Man, that was a long night.
seven:
world’s edge
THE PHONE woke me again about quarter to five. It was a client. Well, to be more precise, it was Alice informing me I had a client. Alice has been working for the main office as long as I’ve been an angel. She’s efficient (in an at-least-the-trains-run-on-time sort of way) but she has a voice that could strip paint and the personality of an itchy Komodo dragon. Choosing her to be our dispatcher, like the Hallelujah Chorus ringtone, shows that somebody in the heavenly hierarchy has a third-grade sense of humor.
“Don’t you ever sleep?” I asked her.
“Can’t. I lie awake feeling bad about having to wake up hungover bums like you.”
See? The milk of angelic kindness positively drips from that woman.
Sam was asleep on top of my bed, sprawled like an elephant seal on the sand and making similar noises. I took a quick shower, doing my best not to scream when the soap got into all the scrapes and cuts, then rang my friend Fatback to see if anything was happening on the research front.

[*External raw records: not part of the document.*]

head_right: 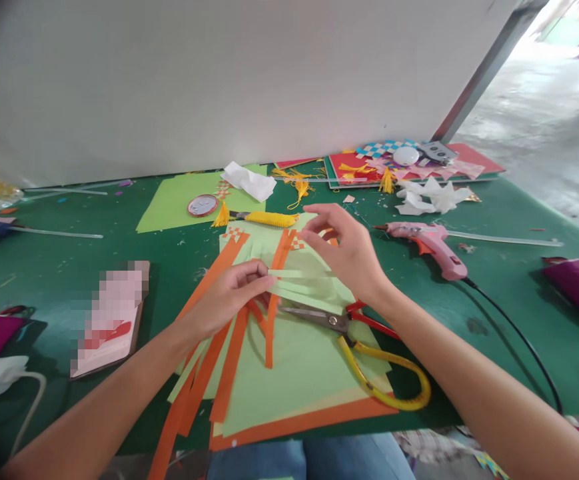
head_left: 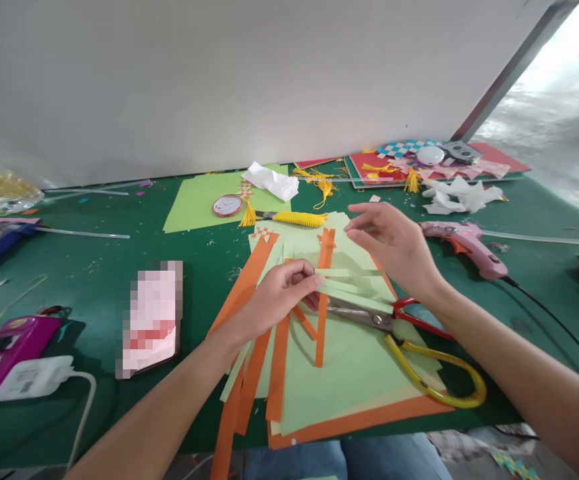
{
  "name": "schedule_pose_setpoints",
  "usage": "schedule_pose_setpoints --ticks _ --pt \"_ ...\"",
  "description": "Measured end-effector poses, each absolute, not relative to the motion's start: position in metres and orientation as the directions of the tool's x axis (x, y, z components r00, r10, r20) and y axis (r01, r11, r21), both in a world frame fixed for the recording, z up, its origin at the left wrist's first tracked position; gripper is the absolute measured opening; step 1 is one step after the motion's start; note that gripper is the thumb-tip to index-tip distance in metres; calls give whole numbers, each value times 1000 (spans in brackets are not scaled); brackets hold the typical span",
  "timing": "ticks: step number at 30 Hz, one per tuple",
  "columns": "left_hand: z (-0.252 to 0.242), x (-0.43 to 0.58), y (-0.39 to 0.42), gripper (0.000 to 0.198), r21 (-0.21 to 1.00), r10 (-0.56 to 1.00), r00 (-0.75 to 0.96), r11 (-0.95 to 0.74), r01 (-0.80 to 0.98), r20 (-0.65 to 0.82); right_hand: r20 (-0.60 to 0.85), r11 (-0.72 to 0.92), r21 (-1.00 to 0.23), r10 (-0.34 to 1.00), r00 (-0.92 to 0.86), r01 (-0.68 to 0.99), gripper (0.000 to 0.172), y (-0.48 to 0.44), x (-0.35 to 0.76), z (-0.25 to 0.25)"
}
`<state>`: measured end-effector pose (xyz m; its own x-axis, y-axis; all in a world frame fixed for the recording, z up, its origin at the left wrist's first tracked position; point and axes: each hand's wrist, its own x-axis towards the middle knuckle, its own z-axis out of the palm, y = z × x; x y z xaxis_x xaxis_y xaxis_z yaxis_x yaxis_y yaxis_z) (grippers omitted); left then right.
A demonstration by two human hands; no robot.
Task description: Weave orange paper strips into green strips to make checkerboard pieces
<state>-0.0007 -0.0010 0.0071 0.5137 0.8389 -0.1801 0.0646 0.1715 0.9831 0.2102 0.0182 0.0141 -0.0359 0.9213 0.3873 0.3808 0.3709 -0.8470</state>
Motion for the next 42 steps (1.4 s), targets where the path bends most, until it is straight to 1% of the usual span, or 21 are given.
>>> schedule_pose_setpoints --ticks 1,2,3,4,5,7,9,11,13,16,20,22,25,28,30,33,35,37,39,42 --pt "6 -1 0 25 986 859 487 161 42 -161 495 450 -766 868 -27 459 25 17 212 16" --pt "6 -1 0 25 989 879 456 149 19 -141 600 533 -662 798 -53 527 24 15 213 17" --pt "5 -1 1 25 991 898 422 137 -2 -123 686 615 -547 718 -116 568 26 13 213 18" --pt "4 -2 2 26 992 916 387 127 -21 -109 744 691 -432 636 -204 580 29 11 212 18" --pt "3 -2 3 26 992 931 352 120 -39 -99 770 756 -326 561 -304 567 33 9 211 18" --pt "2 -2 5 24 991 953 291 116 -74 -89 744 837 -161 451 -492 523 38 4 206 14" --pt "1 -2 6 23 987 964 251 120 -103 -91 676 865 -54 398 -619 498 36 0 200 8" --pt "1 -2 7 23 985 967 236 125 -123 -93 639 876 2 370 -675 482 30 -3 195 3" --pt "1 -2 7 23 984 965 244 126 -129 -92 643 880 13 356 -678 474 20 -5 192 -1" --pt "1 -2 6 22 983 960 269 118 -143 -76 662 882 -13 360 -657 470 9 -5 191 -3" --pt "2 -2 5 22 984 959 272 115 -133 -75 653 905 -92 370 -661 415 13 -4 191 -1" --pt "2 -2 5 23 987 962 261 111 -115 -78 663 906 -190 402 -631 378 16 -5 189 0" --pt "2 -2 4 24 991 970 237 88 -103 -61 647 857 -406 514 -563 316 16 -8 186 3" --pt "2 -2 4 23 993 979 200 55 -105 -33 540 710 -642 687 -486 290 13 -12 183 6" --pt "2 -2 4 23 993 984 179 28 -112 -7 410 563 -772 796 -444 296 11 -13 181 9" --pt "3 -1 2 24 994 986 162 -30 -107 47 189 311 -908 901 -391 279 19 -12 178 12" --pt "4 0 0 23 994 984 159 -66 -84 79 43 138 -960 932 -360 242 23 -10 178 12" --pt "5 0 -1 23 994 983 153 -90 -55 97 -71 5 -979 928 -365 203 26 -8 178 10" --pt "6 0 -2 25 995 985 137 -99 -33 103 -140 -78 -982 912 -385 172 28 -7 178 8" --pt "6 0 -1 26 995 988 120 -93 -37 97 -202 -170 -979 896 -396 116 28 -7 178 6"
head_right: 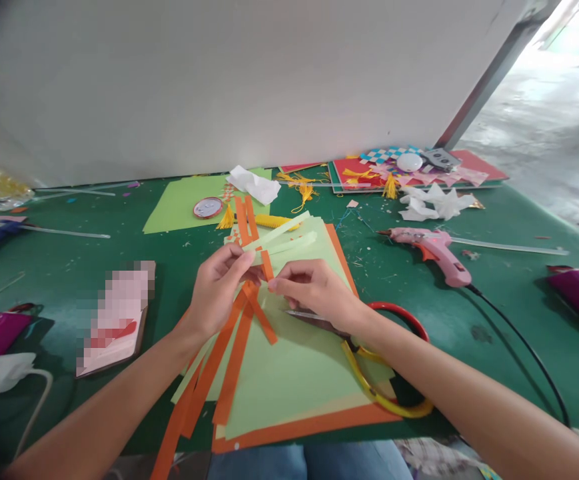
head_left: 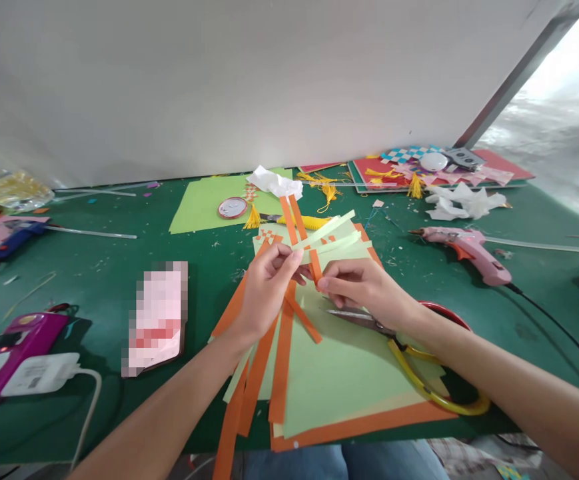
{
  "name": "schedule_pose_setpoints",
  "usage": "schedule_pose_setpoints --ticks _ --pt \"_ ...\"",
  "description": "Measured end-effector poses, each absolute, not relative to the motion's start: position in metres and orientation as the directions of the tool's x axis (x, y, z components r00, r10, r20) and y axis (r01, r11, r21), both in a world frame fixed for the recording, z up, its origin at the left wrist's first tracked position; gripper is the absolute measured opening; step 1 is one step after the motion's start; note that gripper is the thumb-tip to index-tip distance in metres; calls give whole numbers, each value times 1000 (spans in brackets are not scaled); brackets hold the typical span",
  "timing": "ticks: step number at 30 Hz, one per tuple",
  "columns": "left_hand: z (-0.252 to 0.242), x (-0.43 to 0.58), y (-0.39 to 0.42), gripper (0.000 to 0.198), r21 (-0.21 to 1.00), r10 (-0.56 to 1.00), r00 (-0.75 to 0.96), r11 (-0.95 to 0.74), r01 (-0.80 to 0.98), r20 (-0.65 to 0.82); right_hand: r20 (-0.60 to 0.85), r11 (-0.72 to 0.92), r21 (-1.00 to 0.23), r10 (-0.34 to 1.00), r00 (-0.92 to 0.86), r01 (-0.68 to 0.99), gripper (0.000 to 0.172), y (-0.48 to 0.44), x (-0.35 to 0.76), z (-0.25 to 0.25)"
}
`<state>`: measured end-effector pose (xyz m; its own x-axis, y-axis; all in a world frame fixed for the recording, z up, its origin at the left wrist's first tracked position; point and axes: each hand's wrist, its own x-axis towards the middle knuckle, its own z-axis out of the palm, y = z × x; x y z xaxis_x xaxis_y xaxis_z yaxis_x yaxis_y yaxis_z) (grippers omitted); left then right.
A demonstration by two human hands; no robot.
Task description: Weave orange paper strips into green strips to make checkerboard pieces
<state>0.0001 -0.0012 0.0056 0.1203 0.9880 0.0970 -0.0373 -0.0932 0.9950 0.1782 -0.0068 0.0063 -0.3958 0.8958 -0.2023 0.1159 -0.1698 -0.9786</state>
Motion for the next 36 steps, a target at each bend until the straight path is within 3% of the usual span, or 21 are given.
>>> schedule_pose_setpoints --ticks 15,36 --pt "2 0 1 23 988 994 82 -62 -144 74 -251 -314 -946 867 -431 -78 28 -4 178 4" --pt "4 1 1 24 993 995 64 -67 -97 73 -268 -325 -943 863 -428 -66 26 0 182 2"
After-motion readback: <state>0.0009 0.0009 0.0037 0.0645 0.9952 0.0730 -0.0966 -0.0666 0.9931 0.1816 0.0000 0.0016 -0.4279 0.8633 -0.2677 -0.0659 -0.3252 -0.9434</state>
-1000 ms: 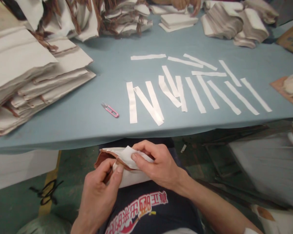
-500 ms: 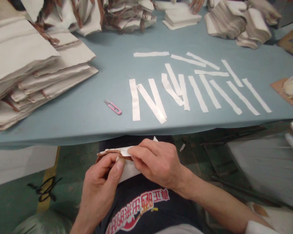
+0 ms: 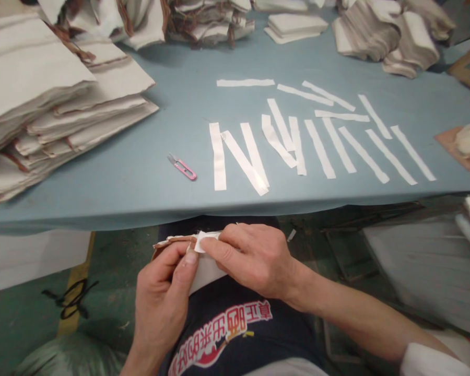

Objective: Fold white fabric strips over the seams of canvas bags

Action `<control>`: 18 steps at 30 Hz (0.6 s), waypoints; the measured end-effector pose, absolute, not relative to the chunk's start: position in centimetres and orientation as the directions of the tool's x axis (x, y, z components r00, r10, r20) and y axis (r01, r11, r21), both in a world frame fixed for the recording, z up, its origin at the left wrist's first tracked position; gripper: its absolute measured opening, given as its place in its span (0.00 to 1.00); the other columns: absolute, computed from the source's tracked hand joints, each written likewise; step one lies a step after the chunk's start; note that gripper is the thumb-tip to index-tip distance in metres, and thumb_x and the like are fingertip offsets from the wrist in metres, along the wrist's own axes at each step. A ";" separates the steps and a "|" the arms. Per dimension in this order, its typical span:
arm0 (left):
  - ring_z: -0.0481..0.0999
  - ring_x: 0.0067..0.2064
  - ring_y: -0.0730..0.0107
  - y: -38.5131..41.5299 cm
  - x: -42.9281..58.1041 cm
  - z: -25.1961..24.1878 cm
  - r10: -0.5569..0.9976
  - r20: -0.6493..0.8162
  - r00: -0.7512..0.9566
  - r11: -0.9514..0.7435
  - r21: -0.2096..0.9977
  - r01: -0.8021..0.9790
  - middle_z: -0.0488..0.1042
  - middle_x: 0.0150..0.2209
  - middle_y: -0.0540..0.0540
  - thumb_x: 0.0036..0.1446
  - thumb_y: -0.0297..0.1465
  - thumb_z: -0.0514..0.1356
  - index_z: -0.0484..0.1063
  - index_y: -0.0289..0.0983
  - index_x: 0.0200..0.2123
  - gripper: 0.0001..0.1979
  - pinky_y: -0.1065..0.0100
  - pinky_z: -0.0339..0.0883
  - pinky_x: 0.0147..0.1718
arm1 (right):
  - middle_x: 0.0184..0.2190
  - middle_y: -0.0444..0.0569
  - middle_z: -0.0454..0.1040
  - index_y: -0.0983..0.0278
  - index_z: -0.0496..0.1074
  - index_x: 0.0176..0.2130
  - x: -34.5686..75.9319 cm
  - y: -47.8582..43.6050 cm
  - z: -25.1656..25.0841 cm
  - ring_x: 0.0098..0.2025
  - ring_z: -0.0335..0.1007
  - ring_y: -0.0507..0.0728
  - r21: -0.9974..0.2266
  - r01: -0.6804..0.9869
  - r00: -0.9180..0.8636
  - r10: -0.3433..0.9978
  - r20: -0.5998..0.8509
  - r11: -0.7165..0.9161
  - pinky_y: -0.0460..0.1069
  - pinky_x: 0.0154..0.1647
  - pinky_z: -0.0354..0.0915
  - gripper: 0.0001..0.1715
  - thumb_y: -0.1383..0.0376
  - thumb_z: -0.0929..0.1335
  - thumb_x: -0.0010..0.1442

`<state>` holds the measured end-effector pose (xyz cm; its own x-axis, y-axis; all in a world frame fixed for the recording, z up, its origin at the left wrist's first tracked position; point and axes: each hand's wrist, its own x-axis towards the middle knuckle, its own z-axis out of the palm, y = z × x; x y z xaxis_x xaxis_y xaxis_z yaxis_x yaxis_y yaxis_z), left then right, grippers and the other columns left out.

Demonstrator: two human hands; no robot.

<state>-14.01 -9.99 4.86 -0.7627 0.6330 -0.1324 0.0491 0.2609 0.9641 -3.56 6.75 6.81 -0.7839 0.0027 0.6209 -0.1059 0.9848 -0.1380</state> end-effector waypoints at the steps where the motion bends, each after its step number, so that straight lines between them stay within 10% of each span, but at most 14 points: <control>1: 0.78 0.37 0.64 -10.0 -14.1 4.8 0.645 -0.132 -0.753 0.258 0.965 0.051 0.86 0.40 0.46 0.68 0.46 0.66 0.89 0.41 0.40 0.16 0.70 0.70 0.33 | 0.27 0.43 0.74 0.66 0.81 0.45 -3.6 6.8 6.8 0.28 0.67 0.52 -0.135 -0.107 -0.784 0.000 0.621 0.985 0.50 0.28 0.59 0.18 0.69 0.63 0.81; 18: 0.72 0.28 0.69 -9.1 -15.4 4.3 0.587 -0.396 -0.706 0.101 0.901 -0.422 0.82 0.30 0.47 0.55 0.41 0.72 0.87 0.38 0.31 0.11 0.72 0.69 0.28 | 0.28 0.43 0.73 0.71 0.79 0.50 -4.2 7.6 6.6 0.29 0.61 0.53 -0.031 -0.217 -0.761 -0.150 0.632 0.976 0.52 0.28 0.56 0.14 0.71 0.64 0.80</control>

“Morning, Mr. D!” He sounded quite cheery for a man who was going to turn back into a brainless beast in a man’s body at any moment. “I’m just sending out that stuff you asked about.”
“Thanks, George. Anything interesting?”
“Nothing out of your normal range of weirdness. That design’s called the Sonnenrad, the sun wheel. It’s always been big with racial pride groups in Europe, but the occult boys in Hitler’s SS picked it up, too, and it’s associated with some of their black rituals. That means modern neo-Nazis love it, of course, and there’s a pretty nasty group these days named the Black Sun Faction—“Black Sun” is another name for that Sonnenrad design. I can’t find much about them, but they look spooky.”